We got our results back from the GRA/TAG competition this past week. While we made it to the semi-finals, we didn’t make it into the final four. Overall, the process was a great experience and we learned a lot about ourselves (and we were forced to write a business plan.)
One thing I learned about myself is that I really hate suits. I’m glad I wasn’t born 20 years earlier where wearing it at work was the norm. Maybe that means I would have been a hippie - I dunno.
Anyway, now that other distractions are over, we are moving forward with web and business development. We got a lot done w/o any significant funding and I think we’ll be able to continue our momentum by getting a lot more done in the next two months without any significant funding.
At that point, things should look pretty awesome.
Wei on May 12th 2008 in Business Competitions
Our experience with Stumbling for traffic was met with moderate failure.
Our initial stumble and efforts to get a group to stumble the website into the rotation was met with a spike in traffic. However, the way stumbling works is pretty similar to how drunks stumble into various things. Even though they stumble into your door, sometimes you wonder if you really want them there.
The web browsers that stumbled to the website was untargeted. We received on average close to 100% bounce rate as well as a session time of 1-3 seconds. Whoop-dee-do.
Subsequent stumbling of the website have failed to spark additional traffic even though technically we should be seeing more as a result - I’m not really sure how their algorithms work but it definitely does not seem to be working correctly.
Overall - I would recommend focusing your efforts elsewhere for qualified traffic as stumblers aren’t up to par. The service seems to be great for bots or marketers who are looking to promote something. Usually if I’m browsing something on the web, I’m surfing with a purpose. Even for people with way too much time on their hands, I fail to see why they would stumble from site to site just to be disappointed.
On a separate note, as a webmaster who installed the StumbleUpon toolbar, I have noticed I would occasionally tap on the Stumble button by accident - which leads to confusion, anger, and then me clicking the back button. I would hate to think users who I worked hard to get are coming to my website by accident, and then leaving before ever trying to figure out what’s actually on the page.
Bottom line - would not recommend.
Wei on May 10th 2008 in Marketing
Social bookmarking sites are known to generate short bursts of traffic. Whether these referrals are qualified or not, the debate is still up in the air. For my third test, I will try to get our website seen by the crowd at StumbleUpon. Once we get some data, I will report back on the results.
Wei on May 4th 2008 in Marketing
Most of the companies I’ve consulted for had sick budgets that allowed them to buy traffic. While these techniques are great for them to build an audience and establish a barrier to entry, they don’t do so well for bootstrap startups and/or startups that do not have extensive experience with interactive marketing.
Since KillerStartups was a major fail, and this past week was green week, I’ve decided to run our second test on building organic traffic. (See what I did there?)
In the world of SEO, in addition white hat, black hat techniques; good neighborhoods, bad neighborhoods, and tons of other duals, there’s the school of broad and generic terms vs. specific and long tail terms. While the phrase used cars is the most generic and most popular search term in the automotive industry, chances are a new site no matter how great will not be able to get the top spots for that phrase without some leg work.

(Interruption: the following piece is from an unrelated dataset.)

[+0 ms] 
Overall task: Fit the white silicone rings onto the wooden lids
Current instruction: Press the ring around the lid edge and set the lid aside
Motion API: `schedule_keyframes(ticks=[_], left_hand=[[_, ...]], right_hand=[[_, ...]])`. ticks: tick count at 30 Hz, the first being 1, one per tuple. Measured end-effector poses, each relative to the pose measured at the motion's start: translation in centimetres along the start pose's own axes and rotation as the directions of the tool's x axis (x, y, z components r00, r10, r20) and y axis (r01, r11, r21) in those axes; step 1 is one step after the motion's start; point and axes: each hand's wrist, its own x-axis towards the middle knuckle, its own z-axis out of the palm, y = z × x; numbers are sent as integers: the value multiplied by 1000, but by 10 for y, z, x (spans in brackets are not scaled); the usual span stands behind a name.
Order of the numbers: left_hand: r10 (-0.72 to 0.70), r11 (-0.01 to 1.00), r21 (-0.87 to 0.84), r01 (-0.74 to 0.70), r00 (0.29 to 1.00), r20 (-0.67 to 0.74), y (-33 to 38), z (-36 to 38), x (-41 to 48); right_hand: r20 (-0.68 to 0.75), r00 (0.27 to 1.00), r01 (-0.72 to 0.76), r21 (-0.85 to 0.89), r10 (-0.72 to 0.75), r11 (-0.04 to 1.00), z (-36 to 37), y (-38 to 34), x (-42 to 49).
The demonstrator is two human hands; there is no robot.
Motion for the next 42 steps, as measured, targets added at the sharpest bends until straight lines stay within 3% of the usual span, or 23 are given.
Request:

Since that phrase will ultimately be one of the primary traffic drivers for organic search - we are setting that as the long term goal. For the short term, we are focusing on building long tail terms and allowing search stragglers to find us that way.
To do this test, I went to Compete.com to see how users are searching in the automotive space and adopted some pretty broad search rules to be applied to our pages. Users on the web for the most part are either searching for used cars or they’re searching for specific models close to their area (e.g. nissan pathfinder 98057) To adapt to the search patterns, we changed our URLs, title tags, meta keyword and description tags to match these broad search patterns.
The upgrades were done this past week so I will check back with this in about 2-3 weeks after the engines come back to see if our website gets indexed more. Right now, we have about 1430 pages indexed on Google which is good but not great. More to come…
Wei on April 30th 2008 in Marketing, Startup Resources
I don’t spend too much time on YouTube but last night I did spend about 3 hours on omnisio.com watching a bunch of Startup School videos. In fact, I would highly recommend watching all the speakers from Startup School 08 as they all provide great advice on a variety of topics.
The only catch? Even though these videos are shown on a cool new player, sometimes the player gets stuck in the middle of a video for no reason at all. I really hope they fix that soon.